The Potato, History’s Most Important Vegetable.

Potatoes were originally domesticated and cultivated for food in the Americas several thousand years ago. When European sailors discovered the potato in South America, which had been dominated by the vast Incan Empire, in the sixteenth century, their fortunes would be changed dramatically.

For starters, the voyage across the Atlantic was extremely long, and what made matters more difficult for survival at sea was that food preservation techniques were rather rudimentary at the time. Mariners mostly survived on salted meats and hard biscuits, which they often unwittingly shared with rats (and maggots as food deteriorated). Fresh fruits and vegetables were brought on board whenever possible, but without refrigeration, these were consumed quickly and did not make up part of the long term food rations aboard ships. Nutritional disorders abounded, not the least of which was scurvy, a disease that results from a vitamin C deficiency.

Clearly, this was a situation in need of improvement. And although potatoes were at first regarded with suspicion in Europe, they did become part of sailing ship’s food stores and eventually would become an indispensible part of the European diet, and it’s a good thing they did. Scurvy alone was responsible for the deaths of probably two million sailors from 1500 to 1800. According to Jonathan Lamb, “In 1499, Vasco da Gama lost 116 of his crew of 170; In 1520, Magellan lost 208 out of 230;… all mainly to scurvy.”

Potatoes provide starch, an essential component of the diet, but are also rich in vitamin C, high in potassium and a very good source of fiber. In fact, potatoes alone supply every vital nutrient except calcium, vitamin A and vitamin D. They are also more easily kept than leafy vegetables or fruits, which made them an ideal food stuff for sailing fleets. So much did potatoes provide, they soon became important not only to sailors but the entire European population.

Farmers could produce much more food with potatoes, than from grains alone, which was the basis of most diets at the time, and also protect against grain crop failures which periodically caused famines.
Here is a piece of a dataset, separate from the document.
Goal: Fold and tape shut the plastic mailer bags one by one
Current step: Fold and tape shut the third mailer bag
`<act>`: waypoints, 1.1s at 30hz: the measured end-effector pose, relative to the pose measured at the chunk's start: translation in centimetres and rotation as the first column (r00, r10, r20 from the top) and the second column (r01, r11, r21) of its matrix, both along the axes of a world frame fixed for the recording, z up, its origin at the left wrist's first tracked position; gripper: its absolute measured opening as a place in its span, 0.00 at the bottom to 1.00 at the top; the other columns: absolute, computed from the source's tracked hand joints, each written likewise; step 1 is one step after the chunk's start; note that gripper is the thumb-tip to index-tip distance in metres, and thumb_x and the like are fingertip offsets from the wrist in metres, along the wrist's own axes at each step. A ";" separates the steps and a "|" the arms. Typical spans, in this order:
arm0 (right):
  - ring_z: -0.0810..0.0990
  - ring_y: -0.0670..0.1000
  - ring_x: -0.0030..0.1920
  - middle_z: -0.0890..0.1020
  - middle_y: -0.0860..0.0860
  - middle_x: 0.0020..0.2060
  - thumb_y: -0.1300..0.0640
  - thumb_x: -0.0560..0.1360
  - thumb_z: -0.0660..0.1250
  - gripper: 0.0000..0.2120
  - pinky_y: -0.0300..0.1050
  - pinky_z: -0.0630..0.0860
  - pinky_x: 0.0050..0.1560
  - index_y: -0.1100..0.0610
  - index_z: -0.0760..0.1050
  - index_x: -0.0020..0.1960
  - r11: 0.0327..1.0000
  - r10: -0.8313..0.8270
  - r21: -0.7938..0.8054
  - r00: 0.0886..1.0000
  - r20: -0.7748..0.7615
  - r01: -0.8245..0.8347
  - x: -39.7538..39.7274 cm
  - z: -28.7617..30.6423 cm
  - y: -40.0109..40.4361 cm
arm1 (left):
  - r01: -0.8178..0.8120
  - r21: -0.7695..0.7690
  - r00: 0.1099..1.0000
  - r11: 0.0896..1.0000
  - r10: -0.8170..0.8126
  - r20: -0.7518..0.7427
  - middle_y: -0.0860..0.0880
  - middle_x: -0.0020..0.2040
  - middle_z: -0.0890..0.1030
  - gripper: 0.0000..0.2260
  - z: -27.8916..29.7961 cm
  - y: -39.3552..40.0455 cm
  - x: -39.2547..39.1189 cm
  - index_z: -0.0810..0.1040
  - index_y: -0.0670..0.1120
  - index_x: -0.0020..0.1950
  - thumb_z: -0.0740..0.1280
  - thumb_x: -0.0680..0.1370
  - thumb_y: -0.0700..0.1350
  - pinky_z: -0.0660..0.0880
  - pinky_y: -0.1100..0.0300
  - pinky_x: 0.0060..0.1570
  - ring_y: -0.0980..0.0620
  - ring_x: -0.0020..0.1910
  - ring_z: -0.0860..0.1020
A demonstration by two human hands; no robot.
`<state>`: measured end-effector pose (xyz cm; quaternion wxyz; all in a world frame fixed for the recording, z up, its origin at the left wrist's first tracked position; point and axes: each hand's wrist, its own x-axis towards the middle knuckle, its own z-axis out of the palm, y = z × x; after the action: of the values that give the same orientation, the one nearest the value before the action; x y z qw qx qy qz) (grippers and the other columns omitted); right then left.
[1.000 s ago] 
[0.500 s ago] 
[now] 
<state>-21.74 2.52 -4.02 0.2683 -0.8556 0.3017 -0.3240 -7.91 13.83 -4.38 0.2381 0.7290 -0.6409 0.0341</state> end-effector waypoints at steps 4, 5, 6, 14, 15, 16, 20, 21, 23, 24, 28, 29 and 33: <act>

Of course, dependence on the potato would become cause for another great famine in Ireland, which is a story of its own. What is certain is that through the course of history, the potato is one of the most important staple food crops, from the great Incan Empire to the sailing ships of explorers to the garden plots of Europe. And still today, the potato is the most widely consumed vegetable by far.

Jeff Chapman. The Impact of the Potato, History Magazine
Lamb, Jonathan (2001). Preserving the Self in the South Seas, 1680-1840. University of Chicago Press.